History will have to work very hard to obliterate the resonance of other place names, too. Auschwitz, Dachau, Buchenau, and all the rest and, to be honest, those stains on society, alongside other places which were the sites of other wartime horrors like Pearl Harbor, Dresden or Hiroshima or Nagasaki really need to be remembered alongside the more recent atrocities in Srebrenica, if history is going to be learnt from and we are ever going to change, and become a more civilised world.

I don’t suppose that there are many for whom place names like Dealey Plaza or, for those of later generations, words like “World Trade Center” don’t send a chill down the spine because of the memories and emotions that they can stir – good or bad - in all but the hardest of hearts.

I’m sure that for the people of Dunblane, association with the successes of a tennis player would be far preferable to one with those terrible dark days of so many years ago, because, whilst we always pledge to “never forget” such awful incidents, sometimes it’s just as hard to have to remember them.

Sadly, only this week, another town has had its name associated with tragic events, as Hattersley has become the scene first mentioned in reference to the terrible murder of two female police officers, although local people in the know would tell you it all happened in Mottram, because people do seem to get very “protective” of the place in which they live and are seldom comfortable with it getting a “bad” name. Mind you, even if it is innocent this time, to be honest, Hattersley never had the “best” of reputations with my grandfather even during the years when I was growing up (I think it ruined his view or something like that), and, not to put too fine a point on it, being the town where Ian Brady and Myra Hindley lived was always going to be a tough legacy to live down, but these events really will - in all probability - cement that reputation to the public at large, but I hope that some of the people who live there don’t start to see it as some kind of “badge of honour” and start believing that they’re somehow “hard” because they come from there, because that’s just far too scary a prospect for me to have to think about.
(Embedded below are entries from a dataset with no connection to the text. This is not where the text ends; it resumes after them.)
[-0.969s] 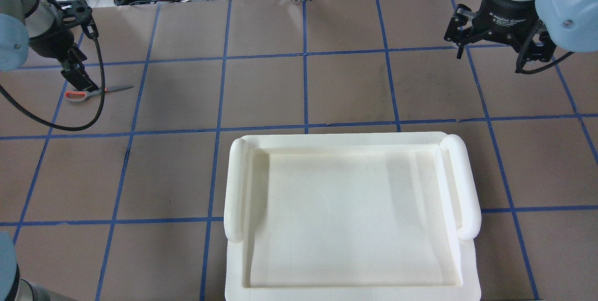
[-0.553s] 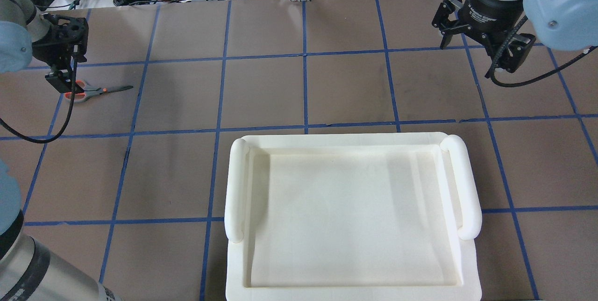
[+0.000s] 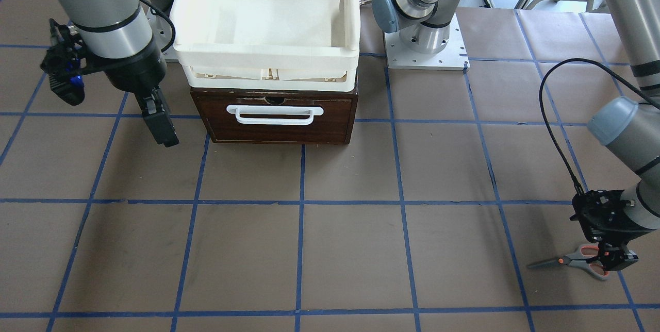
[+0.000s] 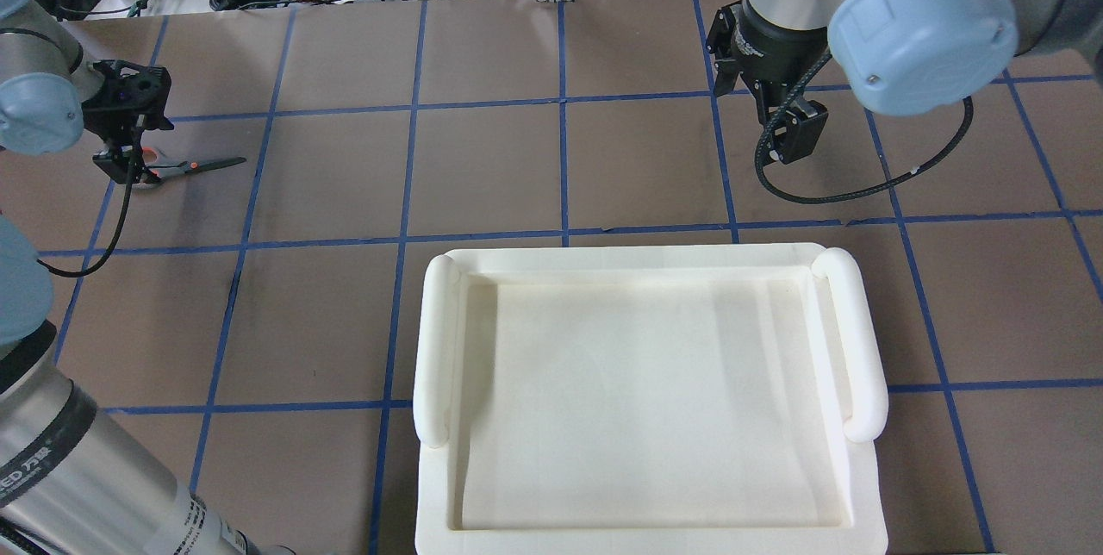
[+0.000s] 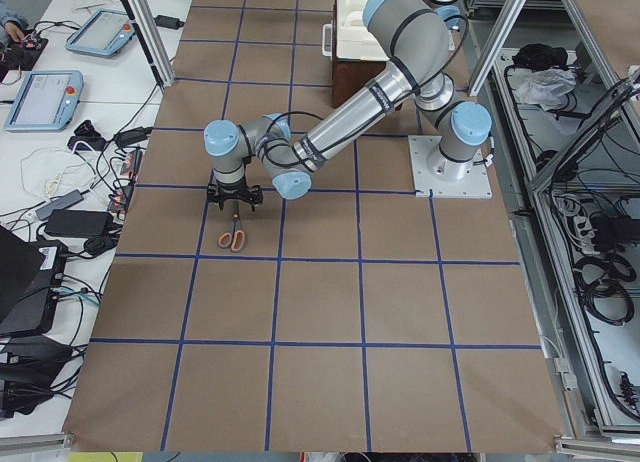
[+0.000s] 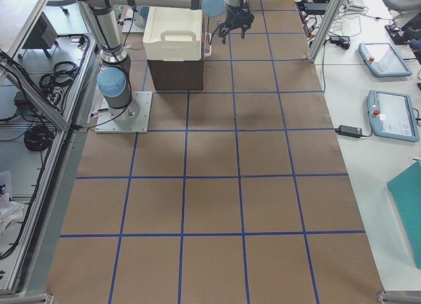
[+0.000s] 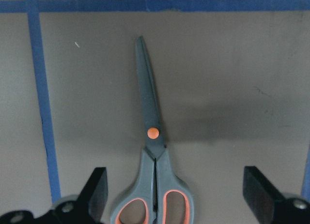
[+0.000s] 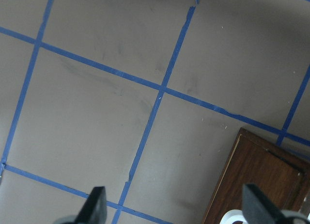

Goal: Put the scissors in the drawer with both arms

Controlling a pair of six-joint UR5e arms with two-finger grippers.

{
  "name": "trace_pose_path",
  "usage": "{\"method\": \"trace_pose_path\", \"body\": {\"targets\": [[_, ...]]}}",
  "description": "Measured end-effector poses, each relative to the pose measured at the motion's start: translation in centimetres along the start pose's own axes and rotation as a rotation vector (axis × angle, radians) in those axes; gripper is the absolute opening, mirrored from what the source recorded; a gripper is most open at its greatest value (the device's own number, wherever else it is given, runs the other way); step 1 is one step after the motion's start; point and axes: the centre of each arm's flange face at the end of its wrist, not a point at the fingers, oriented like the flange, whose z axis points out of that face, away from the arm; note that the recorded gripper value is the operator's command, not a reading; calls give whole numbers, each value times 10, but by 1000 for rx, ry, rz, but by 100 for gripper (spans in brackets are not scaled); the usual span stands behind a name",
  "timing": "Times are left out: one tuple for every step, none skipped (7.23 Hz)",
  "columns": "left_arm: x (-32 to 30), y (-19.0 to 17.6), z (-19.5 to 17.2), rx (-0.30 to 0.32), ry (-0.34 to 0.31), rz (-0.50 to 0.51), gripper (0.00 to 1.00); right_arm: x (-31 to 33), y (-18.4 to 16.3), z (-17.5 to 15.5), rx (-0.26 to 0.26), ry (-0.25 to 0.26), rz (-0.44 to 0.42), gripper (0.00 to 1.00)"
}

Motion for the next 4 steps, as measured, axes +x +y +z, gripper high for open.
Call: {"method": "trace_pose_path", "body": {"targets": [[-4, 2, 11, 16, 2, 27, 99, -5, 17, 12, 0, 23, 51, 100], [-7, 3, 20, 27, 5, 61, 99, -9, 35, 25, -3, 46, 101, 100], [-8, 5, 27, 33, 10, 74, 100, -11, 47, 34, -8, 65, 149, 100], [-9, 7, 33, 34, 17, 77, 100, -13, 56, 42, -11, 82, 193, 100]]}}
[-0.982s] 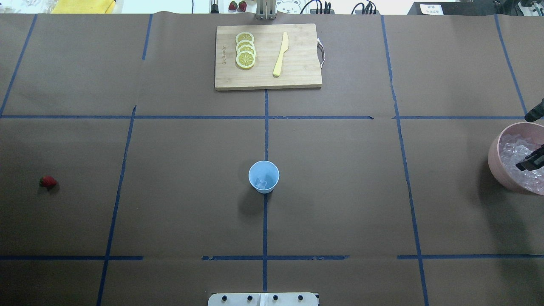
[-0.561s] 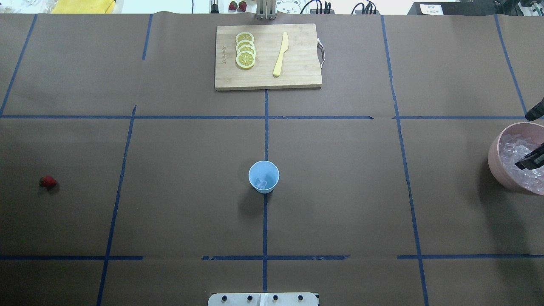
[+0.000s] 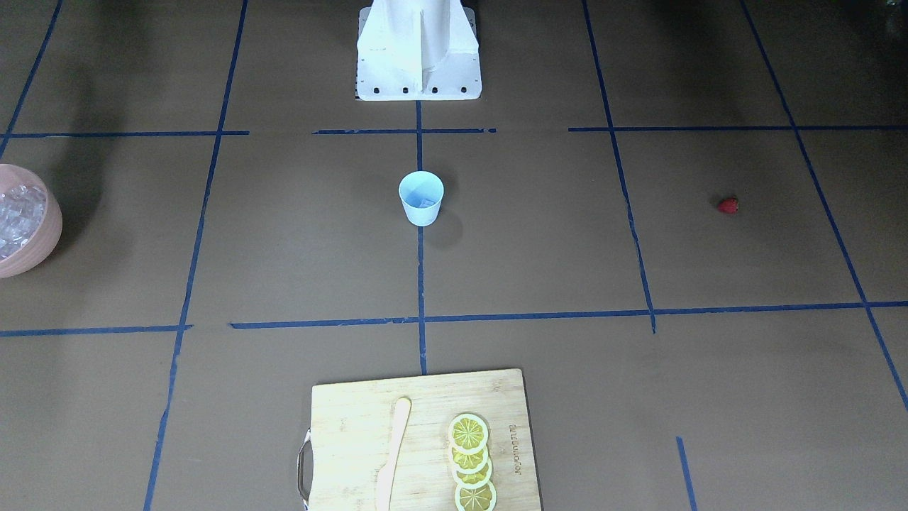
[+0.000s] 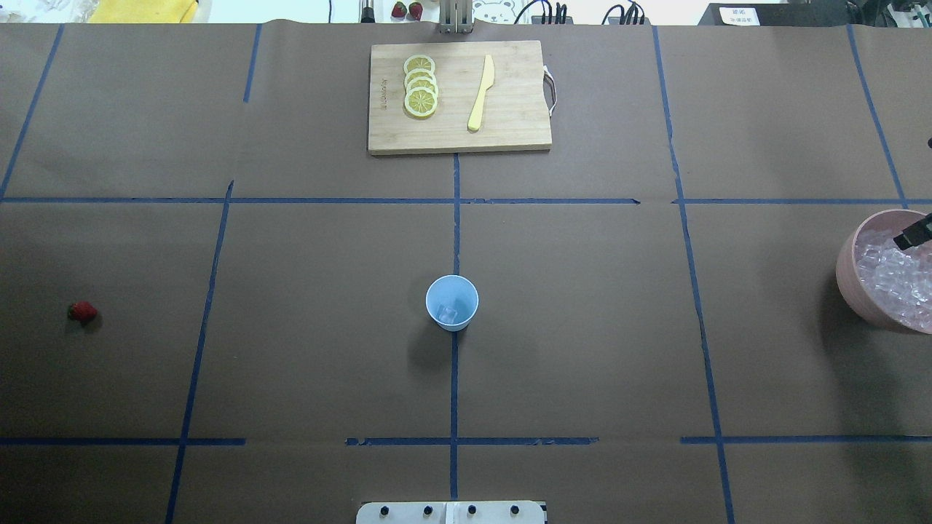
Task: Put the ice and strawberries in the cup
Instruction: 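Lift the ice cube and carry it over the blue cup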
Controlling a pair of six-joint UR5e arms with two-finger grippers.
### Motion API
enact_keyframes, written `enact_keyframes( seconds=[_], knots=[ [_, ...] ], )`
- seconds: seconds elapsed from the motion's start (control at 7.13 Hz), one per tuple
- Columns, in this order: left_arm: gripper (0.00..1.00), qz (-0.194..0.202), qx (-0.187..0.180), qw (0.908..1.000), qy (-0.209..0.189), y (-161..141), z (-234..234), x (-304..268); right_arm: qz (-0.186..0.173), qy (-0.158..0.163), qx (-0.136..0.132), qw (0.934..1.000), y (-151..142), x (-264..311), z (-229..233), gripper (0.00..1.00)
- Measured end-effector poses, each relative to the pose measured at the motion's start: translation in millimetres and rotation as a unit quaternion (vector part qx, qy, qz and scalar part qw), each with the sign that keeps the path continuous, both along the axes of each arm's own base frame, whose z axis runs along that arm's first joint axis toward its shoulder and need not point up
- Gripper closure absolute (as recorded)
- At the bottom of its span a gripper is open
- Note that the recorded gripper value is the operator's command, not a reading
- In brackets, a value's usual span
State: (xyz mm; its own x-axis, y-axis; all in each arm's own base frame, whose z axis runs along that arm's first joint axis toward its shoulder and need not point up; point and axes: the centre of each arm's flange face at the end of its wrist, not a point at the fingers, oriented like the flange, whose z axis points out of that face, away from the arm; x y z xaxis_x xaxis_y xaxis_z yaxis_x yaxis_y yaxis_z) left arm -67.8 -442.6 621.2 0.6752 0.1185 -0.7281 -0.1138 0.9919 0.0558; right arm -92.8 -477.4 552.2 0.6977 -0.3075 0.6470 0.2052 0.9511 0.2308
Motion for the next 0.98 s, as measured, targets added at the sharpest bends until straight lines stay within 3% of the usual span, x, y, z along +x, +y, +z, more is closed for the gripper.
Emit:
enact_keyframes(
  seconds=[0.28, 0.56, 0.7, 0.98],
  knots=[
    [0.0, 0.0, 0.0, 1.0, 0.0, 0, 0, 0, 0.081, -0.028, -0.038, 0.9956, -33, -18, -56, 0.98],
    [0.0, 0.0, 0.0, 1.0, 0.0, 0, 0, 0, 0.113, -0.047, -0.064, 0.9904, -50, -100, -123, 0.98],
    [0.0, 0.0, 0.0, 1.0, 0.0, 0, 0, 0, 0.126, -0.052, -0.074, 0.988, -48, -161, -162, 0.98],
    [0.0, 0.0, 0.001, 1.0, 0.0, 0, -1, 0, 0.151, -0.07, -0.093, 0.9817, -13, -291, -250, 0.98]
  ],
)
In the end, I imagine that most places would rather not be remembered as having been a place where something dreadful happened, but sadly, far too many of them always will be.

6 comments:

  1. A great piece Martin.

    Unfortunately most places have something bad to remember, they don't though as it isn't reported and usually it's on a small scale - a young mother's cancer, child abuse, an old lady freezing to death. It's only the BIG horrors that we remember. Small ones are all around us.

    ReplyDelete
    Replies
    1. Thank you, and what you say is very true... But, sadly, there are always going to be those place names which resonate with us and just leap off the page when we spot them, and, for all the wrong reasons, immediately transport us back to their darkest days...

      Delete
  2. Yes, a thought provoking piece Martin. I expect some of the events you mention will fade with the generations who witnessed them. Truly huge events such as those at the WTC and of course the concentration camps will maintain international recognition. In some cases, the dates alone carry so much resonance and others are written into the educational curriculum across the world.
    By the time I had read your second paragraph, I was already thinking about Aberfan. This was the first 'disaster' that I ever became aware of. Although I was only seven at the time it is as vivid in my memory as the events of 9/11. I remember myself and many school mates being deeply upset. The disaster will be remembered by the people of S. Wales for generations to come but my grown up children know nothing of it even though we must have spoken about it.

    ReplyDelete
  3. Agree, great post, Martin. I have to confess that I'd never heard of the Flixborough disaster, but the others all have those tragic associations.

    ReplyDelete
    Replies
    1. Only because you're far, far too young...

      Delete
  4. A great piece of emotive writing, as ever. I remember, all too well, the Stockport air disaster, and still cringe when planes fly seemingly too low to stay up there! Dad was furious at the hotdog stands that appeared to feed the hundreds of onlookers, although I guess everyone has to make a living, even at the expense of the dead.